Sharecropper contract for Cooper Hughes and Charles Roberts

 

1 January 1867

 

View the contract between Isham G. Bailey and freedmen Cooper Hughes and Charles Roberts in the resource

At the end of the end of the American Civil War, the millions of enslaved people who had powered the antebellum Southern economy and agriculture found themselves free. Yet they had nowhere to go and the bond of subsistence they had with their former masters had gone. What were they going to do? On the whole, the answer was sharecropping.

Sharecropping was not a new phenomenon to the Reconstruction-era South and was not confined to free African Americans but it did become the dominant labor relationship for freedmen in post-Civil War America. This contract is a typical example of such a relationship. In Marshall County, Mississippi, it binds the freedmen Cooper Hughes and Charles Roberts, along with their families, to the landowner Isham Bailey. Bailey contracts them to look after 40 acres of cotton and 20 acres of corn.
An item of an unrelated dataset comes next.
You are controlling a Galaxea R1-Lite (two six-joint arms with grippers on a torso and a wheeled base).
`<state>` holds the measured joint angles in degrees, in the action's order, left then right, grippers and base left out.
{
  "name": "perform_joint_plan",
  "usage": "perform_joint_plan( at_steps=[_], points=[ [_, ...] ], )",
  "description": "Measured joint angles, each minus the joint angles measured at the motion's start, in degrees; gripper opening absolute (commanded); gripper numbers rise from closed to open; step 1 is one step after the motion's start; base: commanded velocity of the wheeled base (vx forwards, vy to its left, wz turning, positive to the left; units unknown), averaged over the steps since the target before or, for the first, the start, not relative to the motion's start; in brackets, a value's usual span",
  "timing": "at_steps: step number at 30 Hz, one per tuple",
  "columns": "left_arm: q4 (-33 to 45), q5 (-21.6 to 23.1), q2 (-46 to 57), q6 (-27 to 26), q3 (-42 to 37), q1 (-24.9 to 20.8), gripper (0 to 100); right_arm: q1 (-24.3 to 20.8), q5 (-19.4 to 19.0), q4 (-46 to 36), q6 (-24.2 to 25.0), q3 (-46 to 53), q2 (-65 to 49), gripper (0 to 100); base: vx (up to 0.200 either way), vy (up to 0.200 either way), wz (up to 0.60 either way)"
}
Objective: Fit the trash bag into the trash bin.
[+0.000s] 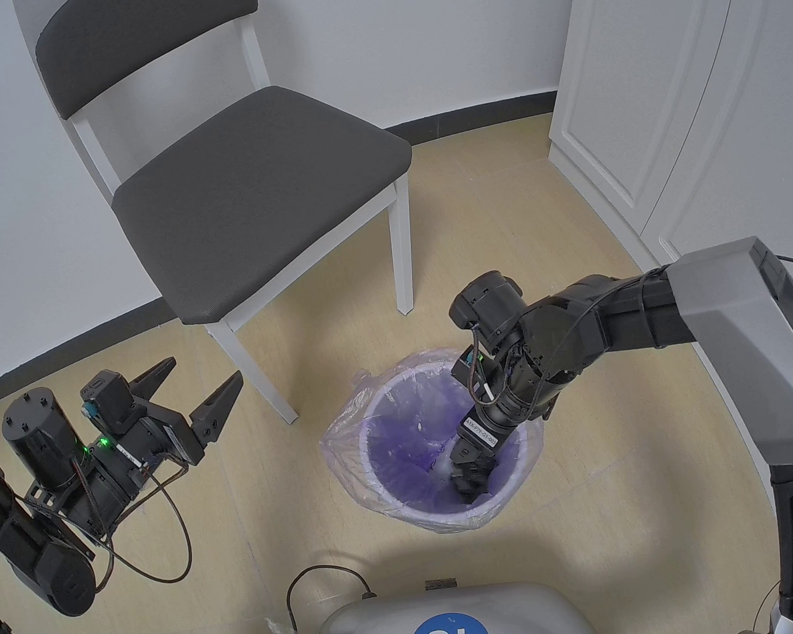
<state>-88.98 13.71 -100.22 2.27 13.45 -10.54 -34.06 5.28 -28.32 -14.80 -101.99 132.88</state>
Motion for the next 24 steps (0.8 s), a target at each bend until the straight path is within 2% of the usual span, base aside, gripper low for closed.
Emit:
perform_joint_plan(
  at_steps=[8, 15, 18, 22, 24],
  points=[
    [0.0, 0.0, -0.1, 0.0, -0.2, -0.1, 100, 0.4, -0.6, -0.3, 0.0, 1.8, -6.1, 100, 0.000, 0.000, 0.00],
    [0.0, 0.0, -0.4, 0.0, -0.4, -0.1, 100, 4.2, -0.8, 1.5, 1.9, 8.2, -10.0, 100, 0.000, 0.000, 0.00],
    [0.0, 0.0, -0.6, 0.0, -0.4, -0.1, 100, 5.4, -2.9, 5.2, 7.8, 10.8, -10.3, 100, 0.000, 0.000, 0.00],
    [0.0, 0.0, -0.9, 0.0, -0.4, -0.1, 100, 6.8, -10.3, 13.5, 19.0, 14.0, -9.8, 100, 0.000, 0.000, 0.00],
    [0.0, 0.0, -1.0, 0.0, -0.4, -0.1, 100, 7.5, -13.2, 19.3, 22.7, 16.2, -9.4, 100, 0.000, 0.000, 0.00]
  ],
)
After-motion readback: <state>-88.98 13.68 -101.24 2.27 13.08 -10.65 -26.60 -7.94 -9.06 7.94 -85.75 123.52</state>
In return, Hughes and Roberts get to keep half of the cotton crop and one third of the corn. In addition to this, their wives must do the ironing and housework in Bailey’s home and milk his cows. Bailey will furnish the families with a set amount of meat plus cultivation tools and mules.

At the end of the Civil War, many Whites fled their lands and free African Americans set up subsistence farms on the untended land. Though with Lincoln’s successor Andrew Johnson sympathetic to the former enslavers, this land was restored. The former enslavers found themselves land rich once again but labor poor and thus the economic dependency as evidenced in this contract became the norm. Sharecroppers, unlike tenant farmers, had no choice over what they grew and had to rent their tools from the landowners. For some, it was slavery in all but name.

This relationship was not unique to freed African Americans and millions of Whites across the south were also bound by such contracts. Attempts to unionize and resist such harsh conditions did occur but the power of landowners to terrorize and intimidate were on the whole too strong.

Sharecropping continued well into the twentieth century when the mechanization of agriculture essentially finished the practice. Landowners no longer had the need of manual labor and former sharecroppers were abandoned to their fate. Many headed north to find work in burgeoning industrial centers.